A short remark \- in a situation, where the total amount of bandwidth
available on the interface is bigger than the allocated total realtime parts
(imagine interface 10 mbit, but 1mbit/2mbit and 2mbit/1mbit classes), the sole
speed of the interface could suffice to guarantee the times.
Important part of RT criterion is that apart from updating its D() and E(),
also V() used by LS criterion is updated. Generally the RT criterion is
secondary to LS one, and used \fIonly\fR if there's a risk of violating precise
realtime requirements. Still, the "participation" in bandwidth distributed by
LS criterion is there, so V() has to be updated along the way. LS criterion can
than properly compensate for non\-ideal fair sharing situation, caused by RT
scheduling. If you use UL service curve its F() will be updated as well (UL
service curve is an extension to LS one \- see \fBUPPERLIMIT CRITERION\fR
section).
Anyway \- careless specification of LS and RT service curves can lead to
potentially undesired situations (see CORNER CASES for examples).
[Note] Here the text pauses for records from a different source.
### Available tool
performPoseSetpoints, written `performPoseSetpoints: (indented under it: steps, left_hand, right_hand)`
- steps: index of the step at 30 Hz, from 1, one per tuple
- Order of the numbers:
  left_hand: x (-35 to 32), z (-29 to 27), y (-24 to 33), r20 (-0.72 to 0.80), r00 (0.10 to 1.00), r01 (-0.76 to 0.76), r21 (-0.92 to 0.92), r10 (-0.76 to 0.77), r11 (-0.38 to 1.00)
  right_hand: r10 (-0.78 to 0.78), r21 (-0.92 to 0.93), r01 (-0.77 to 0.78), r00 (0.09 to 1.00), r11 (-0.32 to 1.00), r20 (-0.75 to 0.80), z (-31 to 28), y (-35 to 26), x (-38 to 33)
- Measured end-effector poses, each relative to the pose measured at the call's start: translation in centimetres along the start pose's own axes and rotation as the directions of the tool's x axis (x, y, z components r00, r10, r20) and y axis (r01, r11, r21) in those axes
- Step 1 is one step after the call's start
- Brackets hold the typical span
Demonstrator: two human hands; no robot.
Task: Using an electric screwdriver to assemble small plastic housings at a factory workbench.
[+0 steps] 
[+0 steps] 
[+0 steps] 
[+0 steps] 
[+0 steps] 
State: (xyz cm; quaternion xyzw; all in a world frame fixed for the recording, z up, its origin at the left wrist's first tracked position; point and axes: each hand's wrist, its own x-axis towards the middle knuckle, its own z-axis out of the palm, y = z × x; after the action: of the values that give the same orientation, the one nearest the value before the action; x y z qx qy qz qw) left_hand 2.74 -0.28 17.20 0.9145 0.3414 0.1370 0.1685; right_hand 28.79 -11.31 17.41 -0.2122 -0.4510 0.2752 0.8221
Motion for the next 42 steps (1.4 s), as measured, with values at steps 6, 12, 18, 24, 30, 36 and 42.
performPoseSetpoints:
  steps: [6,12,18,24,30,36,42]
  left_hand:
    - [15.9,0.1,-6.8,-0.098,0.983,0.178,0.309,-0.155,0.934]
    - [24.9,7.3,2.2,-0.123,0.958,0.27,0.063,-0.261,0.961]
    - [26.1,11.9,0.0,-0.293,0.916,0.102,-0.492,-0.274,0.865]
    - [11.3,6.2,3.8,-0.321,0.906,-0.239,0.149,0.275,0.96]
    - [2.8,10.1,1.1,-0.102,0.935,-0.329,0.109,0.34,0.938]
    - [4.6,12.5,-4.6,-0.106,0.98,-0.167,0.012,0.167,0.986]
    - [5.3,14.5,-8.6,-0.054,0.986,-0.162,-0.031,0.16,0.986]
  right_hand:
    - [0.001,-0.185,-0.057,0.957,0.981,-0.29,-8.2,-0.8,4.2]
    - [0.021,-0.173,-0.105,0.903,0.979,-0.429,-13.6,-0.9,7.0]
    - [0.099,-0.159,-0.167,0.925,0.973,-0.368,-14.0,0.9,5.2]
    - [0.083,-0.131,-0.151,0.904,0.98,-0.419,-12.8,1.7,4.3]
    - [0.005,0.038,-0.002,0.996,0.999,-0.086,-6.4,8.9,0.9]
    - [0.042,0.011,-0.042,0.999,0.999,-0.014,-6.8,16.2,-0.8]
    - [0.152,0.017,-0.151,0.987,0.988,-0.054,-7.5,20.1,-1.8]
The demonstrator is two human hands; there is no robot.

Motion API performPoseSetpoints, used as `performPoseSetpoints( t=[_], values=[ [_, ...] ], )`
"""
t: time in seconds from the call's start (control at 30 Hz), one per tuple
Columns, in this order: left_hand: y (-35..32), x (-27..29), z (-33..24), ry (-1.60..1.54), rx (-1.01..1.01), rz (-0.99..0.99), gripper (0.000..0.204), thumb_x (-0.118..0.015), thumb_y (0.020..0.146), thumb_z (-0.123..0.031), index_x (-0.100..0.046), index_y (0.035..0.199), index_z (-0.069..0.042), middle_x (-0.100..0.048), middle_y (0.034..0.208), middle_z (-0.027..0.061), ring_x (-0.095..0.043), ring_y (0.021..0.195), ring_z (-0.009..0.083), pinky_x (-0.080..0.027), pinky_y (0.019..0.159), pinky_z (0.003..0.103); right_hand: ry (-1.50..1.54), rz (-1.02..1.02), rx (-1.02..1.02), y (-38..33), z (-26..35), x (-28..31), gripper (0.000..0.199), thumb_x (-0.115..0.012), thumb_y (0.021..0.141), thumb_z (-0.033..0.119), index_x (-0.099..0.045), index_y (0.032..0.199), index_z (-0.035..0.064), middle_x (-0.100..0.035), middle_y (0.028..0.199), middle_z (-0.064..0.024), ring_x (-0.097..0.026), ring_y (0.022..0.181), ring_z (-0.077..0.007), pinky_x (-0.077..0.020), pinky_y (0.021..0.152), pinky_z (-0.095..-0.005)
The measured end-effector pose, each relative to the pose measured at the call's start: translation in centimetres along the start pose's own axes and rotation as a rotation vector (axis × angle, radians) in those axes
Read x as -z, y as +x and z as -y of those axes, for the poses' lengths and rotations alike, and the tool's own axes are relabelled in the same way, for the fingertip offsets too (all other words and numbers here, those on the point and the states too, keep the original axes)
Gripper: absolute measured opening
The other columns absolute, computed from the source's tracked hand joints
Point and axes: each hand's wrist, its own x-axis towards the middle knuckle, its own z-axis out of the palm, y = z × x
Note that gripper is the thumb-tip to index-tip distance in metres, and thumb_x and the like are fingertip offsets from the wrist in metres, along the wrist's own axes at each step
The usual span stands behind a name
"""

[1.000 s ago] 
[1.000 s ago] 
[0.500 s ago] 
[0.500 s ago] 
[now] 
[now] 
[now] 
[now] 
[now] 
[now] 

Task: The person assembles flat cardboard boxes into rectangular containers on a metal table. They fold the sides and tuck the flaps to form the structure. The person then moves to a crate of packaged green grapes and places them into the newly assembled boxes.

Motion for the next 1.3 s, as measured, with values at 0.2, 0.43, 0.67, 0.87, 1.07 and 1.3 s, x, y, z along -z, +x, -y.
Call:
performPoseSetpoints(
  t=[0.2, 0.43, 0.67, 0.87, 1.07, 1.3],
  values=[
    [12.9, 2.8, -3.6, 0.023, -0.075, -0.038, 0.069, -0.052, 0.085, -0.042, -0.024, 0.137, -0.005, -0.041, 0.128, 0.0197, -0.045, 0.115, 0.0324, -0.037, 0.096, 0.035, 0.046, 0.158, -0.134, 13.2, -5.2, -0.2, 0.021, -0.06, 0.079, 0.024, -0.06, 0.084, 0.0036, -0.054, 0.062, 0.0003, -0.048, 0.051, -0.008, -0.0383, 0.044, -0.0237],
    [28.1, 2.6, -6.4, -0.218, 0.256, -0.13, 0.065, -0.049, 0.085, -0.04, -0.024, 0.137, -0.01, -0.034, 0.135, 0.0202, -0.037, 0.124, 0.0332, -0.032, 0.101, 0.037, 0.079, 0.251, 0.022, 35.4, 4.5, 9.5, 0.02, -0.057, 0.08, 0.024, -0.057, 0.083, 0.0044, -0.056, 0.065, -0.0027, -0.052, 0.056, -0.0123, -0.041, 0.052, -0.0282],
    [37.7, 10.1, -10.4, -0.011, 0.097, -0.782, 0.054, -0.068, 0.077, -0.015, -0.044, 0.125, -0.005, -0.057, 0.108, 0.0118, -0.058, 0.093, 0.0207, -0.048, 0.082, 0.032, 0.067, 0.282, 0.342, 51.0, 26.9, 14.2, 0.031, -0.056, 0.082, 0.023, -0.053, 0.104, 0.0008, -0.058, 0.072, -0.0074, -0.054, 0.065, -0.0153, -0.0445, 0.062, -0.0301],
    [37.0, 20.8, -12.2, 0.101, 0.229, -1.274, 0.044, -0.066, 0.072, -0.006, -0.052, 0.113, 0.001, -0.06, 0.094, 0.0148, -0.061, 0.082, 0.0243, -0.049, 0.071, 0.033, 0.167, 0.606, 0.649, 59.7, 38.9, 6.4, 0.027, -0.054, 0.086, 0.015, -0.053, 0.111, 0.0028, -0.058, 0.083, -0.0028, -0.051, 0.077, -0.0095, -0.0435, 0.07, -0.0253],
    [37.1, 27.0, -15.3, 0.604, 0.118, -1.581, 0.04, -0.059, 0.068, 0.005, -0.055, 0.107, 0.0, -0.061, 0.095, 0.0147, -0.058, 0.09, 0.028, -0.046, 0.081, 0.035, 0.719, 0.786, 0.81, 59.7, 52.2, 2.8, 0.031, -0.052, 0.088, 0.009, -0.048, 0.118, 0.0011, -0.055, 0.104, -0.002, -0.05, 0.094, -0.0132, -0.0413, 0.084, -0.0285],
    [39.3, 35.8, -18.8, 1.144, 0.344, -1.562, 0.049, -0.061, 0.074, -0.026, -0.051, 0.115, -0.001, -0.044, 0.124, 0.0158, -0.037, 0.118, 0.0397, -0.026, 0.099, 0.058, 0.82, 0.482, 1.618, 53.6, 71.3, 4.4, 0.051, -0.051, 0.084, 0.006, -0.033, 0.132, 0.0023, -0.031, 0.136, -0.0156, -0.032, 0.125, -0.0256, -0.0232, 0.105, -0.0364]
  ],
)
This wasn't
the case in HFSC paper where LS and RT service curves couldn't be specified
separately.
.SH "LINKSHARING CRITERION"
.
LS criterion's task is to distribute bandwidth according to specified class
hierarchy. Contrary to RT criterion, there're no comparisons between current
real time and virtual time \- the decision is based solely on direct comparison
of virtual times of all active subclasses \- the one with the smallest vt wins
and gets scheduled. One immediate conclusion from this fact is that absolute
values don't matter \- only ratios between them (so for example, two children
classes with simple linear 1mbit service curves will get the same treatment
from LS criterion's perspective, as if they were 5mbit). The other conclusion
is, that in perfectly fluid system with linear curves, all virtual times across
whole class hierarchy would be equal.
Why is VC defined in term of virtual time (and what is it) ?
Imagine an example: class A with two children \- A1 and A2, both with let's say
10mbit SCs. If A2 is idle, A1 receives all the bandwidth of A (and update its
V() in the process). When A2 becomes active, A1's virtual time is already
\fIfar\fR bigger than A2's one. Considering the type of decision made by LS
criterion, A1 would become idle for a lot of time. We can workaround this
situation by adjusting virtual time of the class becoming active \- we do that
by getting such time "up to date". HFSC uses a mean of the smallest and the
biggest virtual time of currently active children fit for sending. As it's not
real time anymore (excluding trivial case of situation where all classes become
active at the same time, and never become idle), it's called virtual time.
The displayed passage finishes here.